- [Brief]: Return, in their exact form, the lines that lie between the start of the data below and the line containing "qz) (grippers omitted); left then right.", with both ends included.

****

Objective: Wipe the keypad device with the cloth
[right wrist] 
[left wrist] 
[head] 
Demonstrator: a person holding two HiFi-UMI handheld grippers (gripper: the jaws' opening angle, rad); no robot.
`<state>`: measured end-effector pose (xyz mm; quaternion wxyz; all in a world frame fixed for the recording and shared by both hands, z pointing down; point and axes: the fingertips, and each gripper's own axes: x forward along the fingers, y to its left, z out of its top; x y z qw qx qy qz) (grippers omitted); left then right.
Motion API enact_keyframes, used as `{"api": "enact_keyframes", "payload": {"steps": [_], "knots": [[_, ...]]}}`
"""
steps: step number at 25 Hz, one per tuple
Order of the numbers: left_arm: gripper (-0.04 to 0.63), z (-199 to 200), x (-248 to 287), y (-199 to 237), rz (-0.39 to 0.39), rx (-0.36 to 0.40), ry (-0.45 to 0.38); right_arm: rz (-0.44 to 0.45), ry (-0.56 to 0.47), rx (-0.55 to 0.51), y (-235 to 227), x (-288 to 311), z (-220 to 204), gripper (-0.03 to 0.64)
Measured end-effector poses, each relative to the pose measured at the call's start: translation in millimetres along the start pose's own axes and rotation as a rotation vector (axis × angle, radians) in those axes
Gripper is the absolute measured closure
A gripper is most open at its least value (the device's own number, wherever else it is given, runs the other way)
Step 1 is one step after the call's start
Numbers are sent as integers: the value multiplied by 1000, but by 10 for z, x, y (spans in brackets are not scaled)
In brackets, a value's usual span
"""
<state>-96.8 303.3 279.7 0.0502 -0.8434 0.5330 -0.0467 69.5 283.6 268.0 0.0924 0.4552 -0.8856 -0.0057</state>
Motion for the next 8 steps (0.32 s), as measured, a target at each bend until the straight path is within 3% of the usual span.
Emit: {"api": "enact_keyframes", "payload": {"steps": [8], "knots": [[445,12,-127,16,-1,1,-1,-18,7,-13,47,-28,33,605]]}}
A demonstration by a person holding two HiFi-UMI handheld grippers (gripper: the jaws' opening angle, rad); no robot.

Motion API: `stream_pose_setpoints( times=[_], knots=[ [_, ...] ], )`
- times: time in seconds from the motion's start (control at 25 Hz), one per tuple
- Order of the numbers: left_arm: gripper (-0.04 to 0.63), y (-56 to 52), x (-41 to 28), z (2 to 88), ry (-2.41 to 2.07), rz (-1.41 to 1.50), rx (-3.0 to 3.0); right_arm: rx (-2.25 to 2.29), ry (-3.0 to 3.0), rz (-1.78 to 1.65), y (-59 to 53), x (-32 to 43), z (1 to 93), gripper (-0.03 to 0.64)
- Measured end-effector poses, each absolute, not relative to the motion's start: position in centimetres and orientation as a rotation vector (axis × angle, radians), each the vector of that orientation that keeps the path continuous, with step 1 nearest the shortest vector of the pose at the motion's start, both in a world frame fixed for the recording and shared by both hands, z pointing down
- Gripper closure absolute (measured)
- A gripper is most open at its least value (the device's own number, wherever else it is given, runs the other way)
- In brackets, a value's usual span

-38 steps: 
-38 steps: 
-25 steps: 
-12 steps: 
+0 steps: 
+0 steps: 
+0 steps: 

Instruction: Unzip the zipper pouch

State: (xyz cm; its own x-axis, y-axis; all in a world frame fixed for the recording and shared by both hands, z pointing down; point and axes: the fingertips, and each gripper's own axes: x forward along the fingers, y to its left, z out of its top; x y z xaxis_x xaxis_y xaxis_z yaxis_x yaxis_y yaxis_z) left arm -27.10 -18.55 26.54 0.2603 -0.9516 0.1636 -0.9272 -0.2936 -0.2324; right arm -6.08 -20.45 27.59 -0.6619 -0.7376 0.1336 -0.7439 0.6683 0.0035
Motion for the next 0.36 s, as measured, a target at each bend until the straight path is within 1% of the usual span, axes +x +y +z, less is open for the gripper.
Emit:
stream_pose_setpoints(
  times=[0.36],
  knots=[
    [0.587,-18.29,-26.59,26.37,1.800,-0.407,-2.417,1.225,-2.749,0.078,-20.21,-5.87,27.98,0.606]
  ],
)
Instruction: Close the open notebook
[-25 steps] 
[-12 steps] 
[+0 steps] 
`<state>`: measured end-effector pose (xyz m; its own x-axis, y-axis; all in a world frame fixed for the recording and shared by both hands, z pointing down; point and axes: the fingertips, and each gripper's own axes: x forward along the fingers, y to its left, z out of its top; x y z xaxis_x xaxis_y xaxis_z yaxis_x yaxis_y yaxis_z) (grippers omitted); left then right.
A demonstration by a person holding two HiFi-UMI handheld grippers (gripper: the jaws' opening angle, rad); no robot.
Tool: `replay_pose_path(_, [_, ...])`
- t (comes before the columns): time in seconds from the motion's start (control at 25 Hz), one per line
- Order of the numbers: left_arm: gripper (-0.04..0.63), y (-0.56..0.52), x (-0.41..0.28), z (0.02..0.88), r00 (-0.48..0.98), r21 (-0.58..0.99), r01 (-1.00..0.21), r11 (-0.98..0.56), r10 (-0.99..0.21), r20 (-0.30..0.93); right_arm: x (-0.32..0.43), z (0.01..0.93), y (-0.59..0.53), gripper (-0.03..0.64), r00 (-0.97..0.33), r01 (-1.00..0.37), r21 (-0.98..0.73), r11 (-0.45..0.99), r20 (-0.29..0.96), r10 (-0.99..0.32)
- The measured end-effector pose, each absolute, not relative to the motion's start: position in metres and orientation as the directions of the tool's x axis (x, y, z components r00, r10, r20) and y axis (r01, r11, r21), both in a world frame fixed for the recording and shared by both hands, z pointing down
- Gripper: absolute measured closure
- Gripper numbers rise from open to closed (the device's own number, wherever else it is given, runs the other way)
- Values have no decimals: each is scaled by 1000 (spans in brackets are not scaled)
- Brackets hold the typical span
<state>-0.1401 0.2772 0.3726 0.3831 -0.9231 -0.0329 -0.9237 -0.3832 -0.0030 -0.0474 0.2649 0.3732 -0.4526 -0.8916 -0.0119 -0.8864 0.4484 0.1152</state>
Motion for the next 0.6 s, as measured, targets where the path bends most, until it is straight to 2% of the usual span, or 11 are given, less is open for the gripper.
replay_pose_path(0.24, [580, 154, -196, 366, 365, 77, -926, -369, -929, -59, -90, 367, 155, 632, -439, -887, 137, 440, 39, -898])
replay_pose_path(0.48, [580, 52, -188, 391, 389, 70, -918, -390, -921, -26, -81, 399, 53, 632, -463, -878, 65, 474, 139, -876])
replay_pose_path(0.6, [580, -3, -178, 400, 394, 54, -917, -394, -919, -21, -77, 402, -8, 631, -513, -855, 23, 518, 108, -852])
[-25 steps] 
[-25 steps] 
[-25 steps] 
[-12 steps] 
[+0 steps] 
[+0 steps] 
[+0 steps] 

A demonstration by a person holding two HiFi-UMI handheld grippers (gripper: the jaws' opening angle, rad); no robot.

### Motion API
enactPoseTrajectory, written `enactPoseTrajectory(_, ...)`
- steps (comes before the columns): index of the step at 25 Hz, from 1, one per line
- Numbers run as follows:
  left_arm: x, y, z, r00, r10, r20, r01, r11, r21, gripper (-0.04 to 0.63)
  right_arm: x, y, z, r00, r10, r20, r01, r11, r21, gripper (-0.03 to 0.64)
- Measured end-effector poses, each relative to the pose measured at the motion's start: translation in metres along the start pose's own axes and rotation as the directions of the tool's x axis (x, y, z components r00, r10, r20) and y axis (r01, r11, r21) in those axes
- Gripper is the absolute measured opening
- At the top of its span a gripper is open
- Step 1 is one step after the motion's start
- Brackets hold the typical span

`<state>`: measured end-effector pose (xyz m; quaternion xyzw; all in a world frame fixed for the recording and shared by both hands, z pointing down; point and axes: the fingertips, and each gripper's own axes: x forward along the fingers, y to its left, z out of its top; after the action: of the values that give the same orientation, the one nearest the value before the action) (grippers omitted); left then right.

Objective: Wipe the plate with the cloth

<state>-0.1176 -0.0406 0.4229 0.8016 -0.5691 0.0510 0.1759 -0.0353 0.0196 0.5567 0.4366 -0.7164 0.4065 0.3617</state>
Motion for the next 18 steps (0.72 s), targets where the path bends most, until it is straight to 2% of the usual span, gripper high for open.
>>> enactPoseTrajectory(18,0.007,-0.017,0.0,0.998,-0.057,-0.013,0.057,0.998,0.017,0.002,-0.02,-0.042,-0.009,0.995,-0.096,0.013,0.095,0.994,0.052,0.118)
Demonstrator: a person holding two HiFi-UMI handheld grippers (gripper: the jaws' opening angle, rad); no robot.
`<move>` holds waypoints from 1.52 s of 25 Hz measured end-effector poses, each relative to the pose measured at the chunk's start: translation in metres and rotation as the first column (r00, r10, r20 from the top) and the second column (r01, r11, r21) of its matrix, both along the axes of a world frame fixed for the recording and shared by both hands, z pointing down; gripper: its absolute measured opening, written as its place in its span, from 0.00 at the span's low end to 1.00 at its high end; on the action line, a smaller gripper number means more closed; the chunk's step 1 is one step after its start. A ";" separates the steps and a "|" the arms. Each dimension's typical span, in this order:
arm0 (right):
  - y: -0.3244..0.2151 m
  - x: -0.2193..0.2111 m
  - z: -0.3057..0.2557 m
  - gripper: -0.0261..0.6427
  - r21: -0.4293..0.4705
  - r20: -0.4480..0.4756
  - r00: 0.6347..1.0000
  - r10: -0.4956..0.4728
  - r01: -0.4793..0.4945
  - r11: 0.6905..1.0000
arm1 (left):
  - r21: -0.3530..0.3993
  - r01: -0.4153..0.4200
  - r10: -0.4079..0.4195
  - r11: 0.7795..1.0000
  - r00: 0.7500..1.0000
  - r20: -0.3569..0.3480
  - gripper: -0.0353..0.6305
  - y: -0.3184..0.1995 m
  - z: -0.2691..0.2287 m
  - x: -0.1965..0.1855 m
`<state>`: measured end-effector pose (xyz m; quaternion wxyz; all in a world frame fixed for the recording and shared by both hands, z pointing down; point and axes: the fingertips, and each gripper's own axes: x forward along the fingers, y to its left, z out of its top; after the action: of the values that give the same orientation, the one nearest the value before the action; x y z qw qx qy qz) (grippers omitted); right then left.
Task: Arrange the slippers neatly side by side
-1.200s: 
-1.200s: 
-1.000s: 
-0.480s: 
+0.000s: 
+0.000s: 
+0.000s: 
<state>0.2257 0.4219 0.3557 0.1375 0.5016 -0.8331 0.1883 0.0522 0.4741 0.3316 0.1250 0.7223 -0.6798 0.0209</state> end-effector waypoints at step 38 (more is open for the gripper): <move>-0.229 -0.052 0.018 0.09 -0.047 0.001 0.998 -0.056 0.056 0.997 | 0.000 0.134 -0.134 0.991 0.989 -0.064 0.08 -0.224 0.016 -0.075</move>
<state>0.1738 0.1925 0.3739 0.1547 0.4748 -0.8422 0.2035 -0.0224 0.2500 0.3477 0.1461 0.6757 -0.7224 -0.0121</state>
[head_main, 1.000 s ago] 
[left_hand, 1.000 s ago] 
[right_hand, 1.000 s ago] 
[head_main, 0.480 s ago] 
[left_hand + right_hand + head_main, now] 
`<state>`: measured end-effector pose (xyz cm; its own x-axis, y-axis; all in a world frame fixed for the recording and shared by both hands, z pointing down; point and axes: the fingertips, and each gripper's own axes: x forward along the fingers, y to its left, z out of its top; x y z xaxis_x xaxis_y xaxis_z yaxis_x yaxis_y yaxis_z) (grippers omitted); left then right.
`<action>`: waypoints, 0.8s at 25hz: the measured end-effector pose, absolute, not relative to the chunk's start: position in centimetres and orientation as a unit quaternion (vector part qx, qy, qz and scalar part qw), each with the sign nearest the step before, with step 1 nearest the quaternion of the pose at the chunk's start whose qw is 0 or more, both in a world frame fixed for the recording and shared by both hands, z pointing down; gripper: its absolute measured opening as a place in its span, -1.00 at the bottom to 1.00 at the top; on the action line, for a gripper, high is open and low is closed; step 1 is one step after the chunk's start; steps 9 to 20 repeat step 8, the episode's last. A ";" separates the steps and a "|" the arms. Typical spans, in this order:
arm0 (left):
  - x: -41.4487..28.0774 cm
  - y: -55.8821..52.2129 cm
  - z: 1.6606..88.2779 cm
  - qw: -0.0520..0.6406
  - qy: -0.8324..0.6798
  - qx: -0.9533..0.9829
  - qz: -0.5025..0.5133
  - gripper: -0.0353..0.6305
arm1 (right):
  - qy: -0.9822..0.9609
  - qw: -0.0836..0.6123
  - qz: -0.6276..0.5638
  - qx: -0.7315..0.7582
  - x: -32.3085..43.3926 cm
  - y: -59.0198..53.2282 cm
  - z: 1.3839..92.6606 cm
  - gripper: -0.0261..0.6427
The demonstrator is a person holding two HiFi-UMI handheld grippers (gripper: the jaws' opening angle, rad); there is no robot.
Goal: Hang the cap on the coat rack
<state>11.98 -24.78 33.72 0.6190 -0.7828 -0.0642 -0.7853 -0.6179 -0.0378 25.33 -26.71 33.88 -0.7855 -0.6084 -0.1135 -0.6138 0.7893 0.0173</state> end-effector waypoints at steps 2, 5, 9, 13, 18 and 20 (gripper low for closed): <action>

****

- [Answer section]:
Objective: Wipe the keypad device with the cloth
[right wrist] 
[left wrist] 
[head] 
Demonstrator: a person holding two HiFi-UMI handheld grippers (gripper: the jaws' opening angle, rad); no robot.
`<state>`: measured end-effector pose (xyz mm; quaternion wxyz; all in a world frame fixed for the recording and shared by both hands, z pointing down; point and axes: the fingertips, and each gripper's own axes: x forward along the fingers, y to its left, z out of its top; x y z qw qx qy qz) (grippers omitted); left then right.

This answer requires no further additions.